**HOW TO COMPLETE THIS TASK**:
Copy the entries that follow, exactly and completely.

######

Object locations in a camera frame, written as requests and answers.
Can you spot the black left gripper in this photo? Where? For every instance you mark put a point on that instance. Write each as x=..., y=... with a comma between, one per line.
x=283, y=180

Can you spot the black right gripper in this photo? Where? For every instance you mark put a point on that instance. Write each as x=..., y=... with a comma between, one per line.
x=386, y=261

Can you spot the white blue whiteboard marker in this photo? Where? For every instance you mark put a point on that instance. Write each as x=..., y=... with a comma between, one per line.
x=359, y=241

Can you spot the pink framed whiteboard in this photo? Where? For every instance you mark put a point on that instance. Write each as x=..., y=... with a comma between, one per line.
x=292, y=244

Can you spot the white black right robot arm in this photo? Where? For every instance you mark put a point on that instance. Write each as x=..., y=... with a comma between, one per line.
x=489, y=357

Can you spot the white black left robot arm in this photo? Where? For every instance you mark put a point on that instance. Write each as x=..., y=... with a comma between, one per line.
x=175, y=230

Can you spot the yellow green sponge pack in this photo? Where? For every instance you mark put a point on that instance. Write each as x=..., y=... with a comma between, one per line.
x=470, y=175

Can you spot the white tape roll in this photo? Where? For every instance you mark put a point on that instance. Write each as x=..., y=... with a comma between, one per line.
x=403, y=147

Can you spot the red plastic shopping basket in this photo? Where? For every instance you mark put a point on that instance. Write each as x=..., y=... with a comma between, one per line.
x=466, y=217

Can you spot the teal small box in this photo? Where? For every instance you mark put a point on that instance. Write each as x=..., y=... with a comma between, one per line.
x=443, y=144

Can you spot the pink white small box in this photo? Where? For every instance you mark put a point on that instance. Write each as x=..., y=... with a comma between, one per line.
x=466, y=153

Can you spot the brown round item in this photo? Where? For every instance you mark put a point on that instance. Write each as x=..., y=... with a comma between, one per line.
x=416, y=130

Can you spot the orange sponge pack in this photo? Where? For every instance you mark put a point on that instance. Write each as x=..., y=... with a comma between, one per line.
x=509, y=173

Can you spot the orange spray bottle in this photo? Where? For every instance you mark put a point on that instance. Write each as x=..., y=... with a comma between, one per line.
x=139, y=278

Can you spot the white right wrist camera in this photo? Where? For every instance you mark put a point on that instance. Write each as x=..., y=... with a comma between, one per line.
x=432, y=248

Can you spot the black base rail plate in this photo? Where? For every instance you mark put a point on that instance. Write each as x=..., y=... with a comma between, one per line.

######

**YOUR SOLUTION**:
Object locations in a camera frame, written as requests and answers.
Can you spot the black left gripper in this photo? Where? For every instance you mark put a point on that instance. Write each as x=..., y=... with a comma between, one per line.
x=283, y=180

Can you spot the black right gripper in this photo? Where? For every instance you mark put a point on that instance. Write each as x=..., y=... with a comma between, one per line.
x=386, y=261

Can you spot the white blue whiteboard marker in this photo? Where? For every instance you mark put a point on that instance. Write each as x=..., y=... with a comma between, one per line.
x=359, y=241

Can you spot the pink framed whiteboard in this photo? Where? For every instance you mark put a point on that instance. Write each as x=..., y=... with a comma between, one per line.
x=292, y=244

Can you spot the white black right robot arm in this photo? Where? For every instance you mark put a point on that instance. Write each as x=..., y=... with a comma between, one per line.
x=489, y=357

Can you spot the white black left robot arm in this photo? Where? For every instance you mark put a point on that instance. Write each as x=..., y=... with a comma between, one per line.
x=175, y=230

Can you spot the yellow green sponge pack in this photo? Where? For every instance you mark put a point on that instance. Write each as x=..., y=... with a comma between, one per line.
x=470, y=175

Can you spot the white tape roll in this photo? Where? For every instance you mark put a point on that instance. Write each as x=..., y=... with a comma between, one per line.
x=403, y=147

Can you spot the red plastic shopping basket in this photo? Where? For every instance you mark put a point on that instance. Write each as x=..., y=... with a comma between, one per line.
x=466, y=217

Can you spot the teal small box in this photo? Where? For every instance you mark put a point on that instance. Write each as x=..., y=... with a comma between, one per line.
x=443, y=144

Can you spot the pink white small box in this photo? Where? For every instance you mark put a point on that instance. Write each as x=..., y=... with a comma between, one per line.
x=466, y=153

Can you spot the brown round item in this photo? Where? For every instance you mark put a point on that instance. Write each as x=..., y=... with a comma between, one per line.
x=416, y=130

Can you spot the orange sponge pack in this photo? Where? For every instance you mark put a point on that instance. Write each as x=..., y=... with a comma between, one per line.
x=509, y=173

Can you spot the orange spray bottle in this photo? Where? For every instance you mark put a point on that instance. Write each as x=..., y=... with a comma between, one per line.
x=139, y=278

Can you spot the white right wrist camera in this photo? Where? For every instance you mark put a point on that instance. Write each as x=..., y=... with a comma between, one per line.
x=432, y=248

Can you spot the black base rail plate in this photo? Where? For every instance you mark put a point on that instance. Write each as x=..., y=... with a comma between, one per line.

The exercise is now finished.